### Exercise directions
Look through the data below for the line with "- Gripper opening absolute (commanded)", and transcribe it exactly together with each line after it up to and including the line with "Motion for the". Give nothing else.

### Supplied data

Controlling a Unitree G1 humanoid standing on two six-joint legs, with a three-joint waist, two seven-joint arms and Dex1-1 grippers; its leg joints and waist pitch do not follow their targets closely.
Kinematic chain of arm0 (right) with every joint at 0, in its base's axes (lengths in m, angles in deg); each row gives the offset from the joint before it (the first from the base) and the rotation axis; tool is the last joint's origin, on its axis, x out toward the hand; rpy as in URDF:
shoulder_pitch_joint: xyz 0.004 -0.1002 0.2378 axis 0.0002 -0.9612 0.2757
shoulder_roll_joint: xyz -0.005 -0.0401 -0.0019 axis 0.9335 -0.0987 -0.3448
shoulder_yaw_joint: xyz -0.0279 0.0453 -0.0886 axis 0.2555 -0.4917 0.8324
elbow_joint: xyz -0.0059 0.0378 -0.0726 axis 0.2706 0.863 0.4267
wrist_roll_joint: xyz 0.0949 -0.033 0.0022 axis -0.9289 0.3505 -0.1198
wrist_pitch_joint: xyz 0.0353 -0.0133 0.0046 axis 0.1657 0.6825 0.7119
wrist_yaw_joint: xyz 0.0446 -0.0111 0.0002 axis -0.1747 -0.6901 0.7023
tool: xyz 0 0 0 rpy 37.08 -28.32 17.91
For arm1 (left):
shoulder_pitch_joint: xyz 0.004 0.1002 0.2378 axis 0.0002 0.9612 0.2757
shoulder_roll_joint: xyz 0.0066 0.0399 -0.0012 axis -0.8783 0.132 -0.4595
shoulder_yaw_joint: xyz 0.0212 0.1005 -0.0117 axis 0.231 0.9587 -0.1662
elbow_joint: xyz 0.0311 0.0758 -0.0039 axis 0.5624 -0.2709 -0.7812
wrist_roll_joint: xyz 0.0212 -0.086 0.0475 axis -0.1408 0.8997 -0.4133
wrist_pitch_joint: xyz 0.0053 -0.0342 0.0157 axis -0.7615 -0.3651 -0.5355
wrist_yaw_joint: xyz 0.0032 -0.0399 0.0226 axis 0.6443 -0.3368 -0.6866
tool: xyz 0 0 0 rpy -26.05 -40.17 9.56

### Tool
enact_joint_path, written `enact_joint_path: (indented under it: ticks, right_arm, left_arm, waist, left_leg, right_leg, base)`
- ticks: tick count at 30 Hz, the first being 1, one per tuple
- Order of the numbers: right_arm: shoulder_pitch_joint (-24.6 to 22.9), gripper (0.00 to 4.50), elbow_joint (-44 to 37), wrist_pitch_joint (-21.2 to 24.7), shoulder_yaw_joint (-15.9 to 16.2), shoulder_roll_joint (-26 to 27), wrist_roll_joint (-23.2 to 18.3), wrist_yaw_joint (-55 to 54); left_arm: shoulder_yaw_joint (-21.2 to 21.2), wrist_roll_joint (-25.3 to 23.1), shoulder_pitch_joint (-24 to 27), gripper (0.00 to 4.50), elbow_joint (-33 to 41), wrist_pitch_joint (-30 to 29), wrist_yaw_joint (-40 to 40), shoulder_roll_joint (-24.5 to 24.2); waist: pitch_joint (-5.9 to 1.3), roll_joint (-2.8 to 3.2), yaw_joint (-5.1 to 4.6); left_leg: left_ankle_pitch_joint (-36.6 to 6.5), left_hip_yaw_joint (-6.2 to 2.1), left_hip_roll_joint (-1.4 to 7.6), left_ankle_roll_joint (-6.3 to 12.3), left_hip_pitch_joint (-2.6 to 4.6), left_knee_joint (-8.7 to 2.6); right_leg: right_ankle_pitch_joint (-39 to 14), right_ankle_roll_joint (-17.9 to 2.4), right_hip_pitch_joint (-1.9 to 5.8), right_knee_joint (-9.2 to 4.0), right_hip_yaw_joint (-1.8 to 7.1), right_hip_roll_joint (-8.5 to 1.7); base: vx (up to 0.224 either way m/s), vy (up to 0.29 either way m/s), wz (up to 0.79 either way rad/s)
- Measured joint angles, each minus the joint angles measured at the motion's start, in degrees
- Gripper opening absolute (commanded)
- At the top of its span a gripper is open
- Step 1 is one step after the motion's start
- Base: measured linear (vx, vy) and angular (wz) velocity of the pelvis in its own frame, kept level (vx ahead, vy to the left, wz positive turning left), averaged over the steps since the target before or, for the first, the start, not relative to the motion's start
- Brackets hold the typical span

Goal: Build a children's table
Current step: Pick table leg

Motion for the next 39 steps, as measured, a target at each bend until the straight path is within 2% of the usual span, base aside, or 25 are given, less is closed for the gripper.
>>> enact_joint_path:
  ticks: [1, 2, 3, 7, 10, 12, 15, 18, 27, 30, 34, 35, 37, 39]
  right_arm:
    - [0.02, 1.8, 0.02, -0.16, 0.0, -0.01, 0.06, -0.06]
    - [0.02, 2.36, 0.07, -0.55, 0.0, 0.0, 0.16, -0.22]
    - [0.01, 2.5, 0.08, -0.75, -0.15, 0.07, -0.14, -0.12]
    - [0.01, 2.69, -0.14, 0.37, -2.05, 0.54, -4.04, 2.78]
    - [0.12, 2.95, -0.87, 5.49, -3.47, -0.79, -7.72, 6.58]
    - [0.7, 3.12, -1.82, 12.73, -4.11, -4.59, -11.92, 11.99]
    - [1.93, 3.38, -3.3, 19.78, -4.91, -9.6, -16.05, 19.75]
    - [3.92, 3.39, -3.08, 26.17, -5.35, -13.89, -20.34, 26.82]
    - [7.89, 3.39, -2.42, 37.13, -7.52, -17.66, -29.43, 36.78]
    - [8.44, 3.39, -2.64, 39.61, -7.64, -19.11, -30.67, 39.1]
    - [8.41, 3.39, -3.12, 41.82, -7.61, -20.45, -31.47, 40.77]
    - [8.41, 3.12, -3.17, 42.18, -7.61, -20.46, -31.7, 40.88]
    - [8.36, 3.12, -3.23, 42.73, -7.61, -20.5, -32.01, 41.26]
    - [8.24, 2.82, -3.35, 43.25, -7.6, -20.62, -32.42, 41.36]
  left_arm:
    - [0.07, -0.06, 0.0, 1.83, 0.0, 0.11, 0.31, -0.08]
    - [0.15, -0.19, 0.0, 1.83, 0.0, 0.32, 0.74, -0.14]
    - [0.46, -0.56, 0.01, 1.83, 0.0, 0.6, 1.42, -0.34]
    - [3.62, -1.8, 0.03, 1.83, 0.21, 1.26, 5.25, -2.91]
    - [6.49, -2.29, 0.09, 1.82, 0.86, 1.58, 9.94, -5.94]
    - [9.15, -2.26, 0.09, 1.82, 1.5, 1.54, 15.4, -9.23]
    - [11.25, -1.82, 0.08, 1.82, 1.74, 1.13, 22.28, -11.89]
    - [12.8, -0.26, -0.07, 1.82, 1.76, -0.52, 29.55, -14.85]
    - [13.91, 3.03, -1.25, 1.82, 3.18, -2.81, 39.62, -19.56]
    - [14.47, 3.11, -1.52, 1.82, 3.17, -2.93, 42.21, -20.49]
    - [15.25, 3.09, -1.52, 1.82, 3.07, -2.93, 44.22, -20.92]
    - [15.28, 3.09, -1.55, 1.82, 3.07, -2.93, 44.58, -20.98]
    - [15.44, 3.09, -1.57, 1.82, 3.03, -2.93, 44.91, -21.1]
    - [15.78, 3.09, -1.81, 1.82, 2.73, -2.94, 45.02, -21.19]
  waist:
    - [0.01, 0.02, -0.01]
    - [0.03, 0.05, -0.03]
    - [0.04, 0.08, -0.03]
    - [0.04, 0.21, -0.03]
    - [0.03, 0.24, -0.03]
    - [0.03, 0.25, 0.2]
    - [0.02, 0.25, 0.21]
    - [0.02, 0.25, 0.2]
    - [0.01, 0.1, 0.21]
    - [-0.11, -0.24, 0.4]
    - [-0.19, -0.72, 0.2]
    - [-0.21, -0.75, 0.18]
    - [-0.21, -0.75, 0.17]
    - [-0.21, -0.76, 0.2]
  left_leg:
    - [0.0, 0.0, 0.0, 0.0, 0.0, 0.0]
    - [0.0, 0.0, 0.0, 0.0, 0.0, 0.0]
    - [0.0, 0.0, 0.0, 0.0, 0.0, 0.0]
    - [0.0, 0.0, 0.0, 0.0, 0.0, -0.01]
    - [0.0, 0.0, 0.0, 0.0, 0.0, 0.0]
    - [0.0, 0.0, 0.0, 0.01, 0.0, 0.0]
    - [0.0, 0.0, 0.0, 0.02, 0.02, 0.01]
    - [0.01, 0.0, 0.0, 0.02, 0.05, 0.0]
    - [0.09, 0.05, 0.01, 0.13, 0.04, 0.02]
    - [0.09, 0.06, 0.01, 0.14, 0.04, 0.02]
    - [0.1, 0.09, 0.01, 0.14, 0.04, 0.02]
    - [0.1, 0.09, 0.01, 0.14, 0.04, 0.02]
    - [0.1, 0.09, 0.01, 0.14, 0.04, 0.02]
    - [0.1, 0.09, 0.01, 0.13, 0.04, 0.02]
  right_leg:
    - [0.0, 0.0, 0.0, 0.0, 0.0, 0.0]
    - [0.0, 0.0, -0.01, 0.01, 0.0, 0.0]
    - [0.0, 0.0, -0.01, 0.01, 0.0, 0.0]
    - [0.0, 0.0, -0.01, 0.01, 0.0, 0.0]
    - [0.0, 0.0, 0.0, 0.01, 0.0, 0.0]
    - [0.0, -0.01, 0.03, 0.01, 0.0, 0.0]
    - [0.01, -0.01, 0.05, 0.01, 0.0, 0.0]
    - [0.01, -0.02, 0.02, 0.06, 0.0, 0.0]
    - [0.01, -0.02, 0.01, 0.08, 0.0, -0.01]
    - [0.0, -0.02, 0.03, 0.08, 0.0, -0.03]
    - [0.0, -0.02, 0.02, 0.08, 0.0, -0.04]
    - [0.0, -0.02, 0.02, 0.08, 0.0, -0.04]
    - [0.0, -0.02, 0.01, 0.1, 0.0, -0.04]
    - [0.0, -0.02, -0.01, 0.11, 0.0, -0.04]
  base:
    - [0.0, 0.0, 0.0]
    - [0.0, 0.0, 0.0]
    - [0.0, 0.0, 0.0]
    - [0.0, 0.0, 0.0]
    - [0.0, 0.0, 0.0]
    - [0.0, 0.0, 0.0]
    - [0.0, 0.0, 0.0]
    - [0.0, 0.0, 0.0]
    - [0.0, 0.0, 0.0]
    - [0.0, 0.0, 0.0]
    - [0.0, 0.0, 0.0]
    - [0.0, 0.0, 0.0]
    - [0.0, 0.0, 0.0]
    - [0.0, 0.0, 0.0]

### Answer space
- Gripper opening absolute (commanded)
- At the top of its span a gripper is open
- Step 1 is one step after the motion's start
- Base: measured linear (vx, vy) and angular (wz) velocity of the pelvis in its own frame, kept level (vx ahead, vy to the left, wz positive turning left), averaged over the steps since the target before or, for the first, the start, not relative to the motion's start
- Brackets hold the typical span

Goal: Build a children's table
Current step: Pick table leg

Motion for the next 39 steps, as measured, a target at each bend until the straight path is within 2% of the usual span, base aside, or 25 are given, less is closed for the gripper.

Work on the exercise is finished.